Marseille : des mini croisières "à visée électorale", le procès d’Henri Jibrayel renvoyé

Le procès de l'ancien député socialiste des Bouches-du-Rhône a été renvoyé sans que soit fixé une nouvelle date pour l'audience. Henri Jibrayel devait être jugé devant le tribunal correctionnel de Marseille pour détournements de subventions.
Le procès d’Henri Jibrayel, ancien député socialiste des Bouches-du-Rhône, une nouvelle fois renvoyé.
Le procès d’Henri Jibrayel, ancien député socialiste des Bouches-du-Rhône, une nouvelle fois renvoyé. © Nicolas Vallauri / MaxPPP
Le 2 avril au matin, les portes du Palais de Marseille sont fermées. Le procès d’Henri Jibrayel, ancien député socialiste des Bouches-du-Rhône, n’aura pas lieu. L’affaire est renvoyée sine die. 

La justice reproche à l’homme politique des faits d’abus de confiance et de prise illégale d’intérêts. L'affaire porte sur une période de janvier 2011 à décembre 2012.

C’est la quatrième fois, en l’espace de six mois, que le procès de l’élu des quartiers Nord de Marseille est renvoyé.

Comme tous les secteurs d’activité, la justice n’a pas échappé à l’effet confinement. Elle a été prise de court par les mesures sanitaires, entrées en vigueur pour limiter la pandémie du coronavirus.

Quatre mini croisières pour 70.000 euros

Tout a commencé par une lettre anonyme adressée en mars 2011 au procureur de la République de Marseille. Elle dénonce les agissements d’associations proches d’Henri Jibrayel et de son entourage.

En cause notamment, l’organisation et le financement de mini croisières, sur deux ferries de la compagnie maritime SNCM, pour "les petits vieux" habitant la circonscription du parlementaire. 

Ces quatre odyssées, autour des îles de Porquerolles à bord du Napoléon Bonaparte et du Danielle Casanova, se sont déroulées en mai 2011 et juin 2012, pour un coût estimé à plus de 70.000 euros. 

Ce montant a été réglé par trois associations, dont deux étaient dirigées par son assistante parlementaire, décédée au cours de l’enquête.

Plus de 20.000 personnes âgées ont été ainsi invitées par le député.
Archives. Le Napoléon Bonaparte et le Danielle Casanova, deux navires de l'ex compagnie SNCM, sur lesquelles les mini croisières Jibrayel étaient organisées.
Archives. Le Napoléon Bonaparte et le Danielle Casanova, deux navires de l'ex compagnie SNCM, sur lesquelles les mini croisières Jibrayel étaient organisées. © Serge MERCIER / MaxPPP
Henri Jibrayel était aussi conseiller général des Bouches-du-Rhône.
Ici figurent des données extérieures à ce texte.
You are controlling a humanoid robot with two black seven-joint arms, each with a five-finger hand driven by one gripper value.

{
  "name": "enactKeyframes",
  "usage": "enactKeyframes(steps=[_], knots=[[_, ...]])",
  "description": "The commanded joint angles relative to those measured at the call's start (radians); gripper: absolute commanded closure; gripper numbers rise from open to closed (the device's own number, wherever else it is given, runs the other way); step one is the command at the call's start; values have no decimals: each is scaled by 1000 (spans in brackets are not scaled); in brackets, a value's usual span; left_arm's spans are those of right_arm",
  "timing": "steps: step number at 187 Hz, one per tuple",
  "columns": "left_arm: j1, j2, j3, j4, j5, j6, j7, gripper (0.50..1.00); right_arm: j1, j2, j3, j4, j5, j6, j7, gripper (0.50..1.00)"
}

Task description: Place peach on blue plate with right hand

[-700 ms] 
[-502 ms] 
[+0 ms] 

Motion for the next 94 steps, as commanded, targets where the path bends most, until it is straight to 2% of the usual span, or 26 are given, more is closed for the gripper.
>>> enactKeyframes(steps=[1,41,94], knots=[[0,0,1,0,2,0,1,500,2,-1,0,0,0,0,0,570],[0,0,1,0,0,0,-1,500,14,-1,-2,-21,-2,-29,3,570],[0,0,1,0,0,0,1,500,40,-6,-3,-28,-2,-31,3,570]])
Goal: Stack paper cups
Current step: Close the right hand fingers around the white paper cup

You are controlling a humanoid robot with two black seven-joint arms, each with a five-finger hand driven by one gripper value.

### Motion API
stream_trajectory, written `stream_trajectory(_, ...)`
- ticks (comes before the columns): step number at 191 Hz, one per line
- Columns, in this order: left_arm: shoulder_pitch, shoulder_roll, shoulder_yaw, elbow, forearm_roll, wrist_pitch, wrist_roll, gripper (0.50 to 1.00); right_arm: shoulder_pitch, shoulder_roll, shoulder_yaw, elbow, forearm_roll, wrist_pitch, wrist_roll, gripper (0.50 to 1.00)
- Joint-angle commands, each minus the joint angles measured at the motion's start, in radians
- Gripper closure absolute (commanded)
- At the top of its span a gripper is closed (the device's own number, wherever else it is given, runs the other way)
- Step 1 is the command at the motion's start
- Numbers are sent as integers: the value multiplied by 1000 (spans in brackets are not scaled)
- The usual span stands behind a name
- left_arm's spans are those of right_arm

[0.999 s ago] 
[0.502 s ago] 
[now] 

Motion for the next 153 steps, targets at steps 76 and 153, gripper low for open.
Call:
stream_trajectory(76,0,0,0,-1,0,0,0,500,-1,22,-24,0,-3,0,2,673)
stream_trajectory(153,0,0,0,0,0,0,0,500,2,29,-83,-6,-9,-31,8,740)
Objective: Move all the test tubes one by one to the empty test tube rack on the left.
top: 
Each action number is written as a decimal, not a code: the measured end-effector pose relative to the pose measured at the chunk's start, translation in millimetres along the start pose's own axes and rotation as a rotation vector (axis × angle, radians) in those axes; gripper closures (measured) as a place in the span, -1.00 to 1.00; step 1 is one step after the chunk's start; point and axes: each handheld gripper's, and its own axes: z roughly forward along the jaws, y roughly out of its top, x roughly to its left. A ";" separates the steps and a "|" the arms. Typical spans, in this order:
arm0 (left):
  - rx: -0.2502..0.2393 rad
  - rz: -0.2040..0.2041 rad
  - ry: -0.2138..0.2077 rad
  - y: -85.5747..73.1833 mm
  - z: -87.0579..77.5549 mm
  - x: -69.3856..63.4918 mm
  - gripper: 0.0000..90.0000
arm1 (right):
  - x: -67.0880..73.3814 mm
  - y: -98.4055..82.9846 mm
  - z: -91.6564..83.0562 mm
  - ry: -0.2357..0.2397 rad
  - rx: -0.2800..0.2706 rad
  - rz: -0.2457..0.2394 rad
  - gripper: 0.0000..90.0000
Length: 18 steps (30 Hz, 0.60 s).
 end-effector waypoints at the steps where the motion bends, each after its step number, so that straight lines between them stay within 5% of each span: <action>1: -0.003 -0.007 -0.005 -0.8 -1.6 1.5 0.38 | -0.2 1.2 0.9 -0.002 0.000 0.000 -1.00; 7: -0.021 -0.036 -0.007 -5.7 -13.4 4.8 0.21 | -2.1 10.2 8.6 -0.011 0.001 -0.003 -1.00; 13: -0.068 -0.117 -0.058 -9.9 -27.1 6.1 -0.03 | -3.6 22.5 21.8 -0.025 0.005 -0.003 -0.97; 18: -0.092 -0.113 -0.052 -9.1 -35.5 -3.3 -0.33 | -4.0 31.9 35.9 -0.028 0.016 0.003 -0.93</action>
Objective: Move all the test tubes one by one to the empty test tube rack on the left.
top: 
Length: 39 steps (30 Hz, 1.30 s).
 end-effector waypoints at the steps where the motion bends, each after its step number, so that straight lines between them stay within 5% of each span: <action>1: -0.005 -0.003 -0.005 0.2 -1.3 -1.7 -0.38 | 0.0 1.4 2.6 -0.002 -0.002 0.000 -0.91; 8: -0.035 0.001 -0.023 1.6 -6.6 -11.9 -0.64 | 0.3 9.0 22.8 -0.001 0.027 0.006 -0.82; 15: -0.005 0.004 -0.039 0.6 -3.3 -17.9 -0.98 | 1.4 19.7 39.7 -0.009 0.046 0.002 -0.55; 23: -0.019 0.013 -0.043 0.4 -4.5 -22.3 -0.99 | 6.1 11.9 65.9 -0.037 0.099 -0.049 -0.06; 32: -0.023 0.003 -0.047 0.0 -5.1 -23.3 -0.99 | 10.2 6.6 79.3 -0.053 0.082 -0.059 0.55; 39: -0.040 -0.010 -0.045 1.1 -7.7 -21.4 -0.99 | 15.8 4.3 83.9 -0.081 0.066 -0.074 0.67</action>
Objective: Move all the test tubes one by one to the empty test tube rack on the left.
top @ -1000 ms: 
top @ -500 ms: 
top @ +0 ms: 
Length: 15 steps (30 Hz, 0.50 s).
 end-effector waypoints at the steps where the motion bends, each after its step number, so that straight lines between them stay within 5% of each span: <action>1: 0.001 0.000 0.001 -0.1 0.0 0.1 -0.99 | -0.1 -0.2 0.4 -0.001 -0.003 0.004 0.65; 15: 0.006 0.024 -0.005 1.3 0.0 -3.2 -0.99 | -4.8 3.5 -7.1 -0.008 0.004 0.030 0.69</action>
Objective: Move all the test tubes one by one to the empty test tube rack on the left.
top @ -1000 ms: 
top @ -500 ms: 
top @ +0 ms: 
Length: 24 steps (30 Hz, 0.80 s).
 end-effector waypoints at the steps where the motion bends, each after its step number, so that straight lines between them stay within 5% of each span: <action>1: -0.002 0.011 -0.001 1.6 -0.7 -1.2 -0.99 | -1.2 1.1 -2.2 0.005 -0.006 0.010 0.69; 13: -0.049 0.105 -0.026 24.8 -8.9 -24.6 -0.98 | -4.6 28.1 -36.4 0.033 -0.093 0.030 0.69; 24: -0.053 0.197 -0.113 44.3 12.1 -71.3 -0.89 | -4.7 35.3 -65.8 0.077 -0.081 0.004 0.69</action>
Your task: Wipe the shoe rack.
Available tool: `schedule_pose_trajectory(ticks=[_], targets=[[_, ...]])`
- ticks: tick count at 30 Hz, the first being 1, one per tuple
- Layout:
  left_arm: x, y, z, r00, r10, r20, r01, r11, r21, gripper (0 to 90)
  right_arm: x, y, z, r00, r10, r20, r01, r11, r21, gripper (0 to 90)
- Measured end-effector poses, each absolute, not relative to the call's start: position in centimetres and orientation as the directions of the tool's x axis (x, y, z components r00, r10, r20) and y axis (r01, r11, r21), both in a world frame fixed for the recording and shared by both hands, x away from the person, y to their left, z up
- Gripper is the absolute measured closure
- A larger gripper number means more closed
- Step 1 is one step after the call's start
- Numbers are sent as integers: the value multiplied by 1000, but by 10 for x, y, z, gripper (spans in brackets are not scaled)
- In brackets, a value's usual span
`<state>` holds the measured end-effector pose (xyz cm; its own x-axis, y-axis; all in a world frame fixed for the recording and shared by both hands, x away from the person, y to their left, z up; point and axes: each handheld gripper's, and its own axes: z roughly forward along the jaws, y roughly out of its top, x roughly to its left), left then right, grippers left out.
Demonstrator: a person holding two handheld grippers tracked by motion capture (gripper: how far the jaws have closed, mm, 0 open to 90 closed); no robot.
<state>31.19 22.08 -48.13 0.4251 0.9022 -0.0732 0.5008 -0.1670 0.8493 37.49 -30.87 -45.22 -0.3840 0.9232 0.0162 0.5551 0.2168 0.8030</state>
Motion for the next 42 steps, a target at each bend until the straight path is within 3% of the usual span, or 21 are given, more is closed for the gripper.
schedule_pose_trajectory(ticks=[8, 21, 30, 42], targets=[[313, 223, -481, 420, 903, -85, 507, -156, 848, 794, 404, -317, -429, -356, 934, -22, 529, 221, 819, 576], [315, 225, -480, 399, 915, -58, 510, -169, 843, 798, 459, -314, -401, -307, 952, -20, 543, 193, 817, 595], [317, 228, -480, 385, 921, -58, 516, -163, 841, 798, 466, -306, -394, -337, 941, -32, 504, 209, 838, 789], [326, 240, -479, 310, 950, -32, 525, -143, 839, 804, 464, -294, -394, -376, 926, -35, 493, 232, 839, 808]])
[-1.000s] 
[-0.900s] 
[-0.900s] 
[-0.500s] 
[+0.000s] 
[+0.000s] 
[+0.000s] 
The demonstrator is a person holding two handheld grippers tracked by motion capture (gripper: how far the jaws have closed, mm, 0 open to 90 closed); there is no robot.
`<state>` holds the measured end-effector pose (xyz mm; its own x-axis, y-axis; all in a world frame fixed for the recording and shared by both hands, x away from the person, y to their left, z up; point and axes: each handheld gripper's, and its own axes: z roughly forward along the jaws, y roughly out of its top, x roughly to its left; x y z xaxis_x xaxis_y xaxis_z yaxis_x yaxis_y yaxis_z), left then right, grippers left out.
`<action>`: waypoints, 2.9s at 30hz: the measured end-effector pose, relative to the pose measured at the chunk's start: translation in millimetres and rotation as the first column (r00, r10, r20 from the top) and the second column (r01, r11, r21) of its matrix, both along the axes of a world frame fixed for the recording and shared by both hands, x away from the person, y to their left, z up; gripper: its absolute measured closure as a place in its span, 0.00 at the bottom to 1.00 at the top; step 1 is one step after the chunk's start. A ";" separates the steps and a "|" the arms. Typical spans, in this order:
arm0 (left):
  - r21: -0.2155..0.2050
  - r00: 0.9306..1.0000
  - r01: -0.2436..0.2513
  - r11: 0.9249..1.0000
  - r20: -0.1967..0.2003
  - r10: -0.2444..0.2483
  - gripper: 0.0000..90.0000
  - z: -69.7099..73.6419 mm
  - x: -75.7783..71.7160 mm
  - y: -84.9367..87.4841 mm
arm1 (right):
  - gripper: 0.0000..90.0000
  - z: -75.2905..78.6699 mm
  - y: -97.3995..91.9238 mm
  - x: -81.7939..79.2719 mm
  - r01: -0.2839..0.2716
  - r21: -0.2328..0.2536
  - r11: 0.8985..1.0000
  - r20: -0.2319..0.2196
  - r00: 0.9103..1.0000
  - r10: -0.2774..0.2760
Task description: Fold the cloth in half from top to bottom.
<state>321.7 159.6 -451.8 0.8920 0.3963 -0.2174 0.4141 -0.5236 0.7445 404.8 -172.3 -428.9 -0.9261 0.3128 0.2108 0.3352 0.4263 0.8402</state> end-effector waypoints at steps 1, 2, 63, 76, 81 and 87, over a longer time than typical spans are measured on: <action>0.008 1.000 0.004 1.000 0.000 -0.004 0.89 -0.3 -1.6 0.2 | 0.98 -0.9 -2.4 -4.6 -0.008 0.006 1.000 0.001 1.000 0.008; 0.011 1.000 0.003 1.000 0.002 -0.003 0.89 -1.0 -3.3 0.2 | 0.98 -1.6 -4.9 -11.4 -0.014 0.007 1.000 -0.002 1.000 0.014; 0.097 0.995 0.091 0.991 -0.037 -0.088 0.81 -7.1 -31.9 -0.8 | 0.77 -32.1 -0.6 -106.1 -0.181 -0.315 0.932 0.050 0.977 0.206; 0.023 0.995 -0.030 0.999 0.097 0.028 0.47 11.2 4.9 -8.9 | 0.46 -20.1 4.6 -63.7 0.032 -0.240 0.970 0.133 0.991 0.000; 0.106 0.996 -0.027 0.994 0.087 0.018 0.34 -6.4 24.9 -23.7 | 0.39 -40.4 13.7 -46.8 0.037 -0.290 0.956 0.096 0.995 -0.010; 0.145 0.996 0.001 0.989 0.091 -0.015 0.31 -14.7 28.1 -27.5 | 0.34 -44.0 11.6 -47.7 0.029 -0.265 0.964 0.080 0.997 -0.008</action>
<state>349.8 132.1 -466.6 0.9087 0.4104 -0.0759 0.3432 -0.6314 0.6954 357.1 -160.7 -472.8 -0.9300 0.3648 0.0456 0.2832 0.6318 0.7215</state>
Aujourd’hui, l'homme est conseiller départemental.

Selon la justice, il serait intervenu de nombreuses fois pour que les subventions soient versées à ces trois associations. D’où sa mise en examen pour prise illégale d’intérêts en décembre 2014. 

Le détournement des sommes versées aux structures associatives par la collectivité entraîne la mise en examen pour abus de confiance

D’après l’accusation, l’ancien député était le gérant de fait des trois associations. Les structures étaient intimement liées à l’activité politique de l’élu.

Opérations à visée électorale

Les magistrats qui ont rédigé l’ordonnance de renvoi devant le tribunal correctionnel, démontrent que l’enquête a mis en lumière "un système visant à détourner des subventions, via des associations de quartier n’ayant aucune autonomie, dans le but de financer des opérations à visée électorale".
 

N’oubliez pas de voter pour moi !

L’information judiciaire révèle que ces croisières étaient présentées par les présidents des associations "comme des cadeaux de M. Jibrayel".

Selon le dossier de l'accusation, l'homme politique avait indiqué être le seul à demander des subventions pour les personnes âgées et prononçait à chaque manifestation des mots qui voulaient dire : "N’oubliez pas de voter pour moi !"
 

Je ne suis pas un voyou ni un voleur !

Contacté par téléphone mercredi 27 mai, Henri Jibrayel reste sur ses positions depuis le début de cette affaire.

"Je ne suis pas responsable de ces associations qui prenaient leurs décisions en leur âme et conscience", affirme-t-il.

"Je suis étranger aux faits qui me sont reprochés. Je suis serein. J’attends une relaxe. J’ai confiance dans la justice de mon pays. Je ne suis pas un voyou ni un voleur !"

Renvoyé devant le tribunal correctionnel en compagnie d’un président d’une association, Henri Jibrayel encourt au maximum cinq ans de prison et 500.000 euros d’amende.

Pour le moment, aucune date de procès n’a encore été fixée.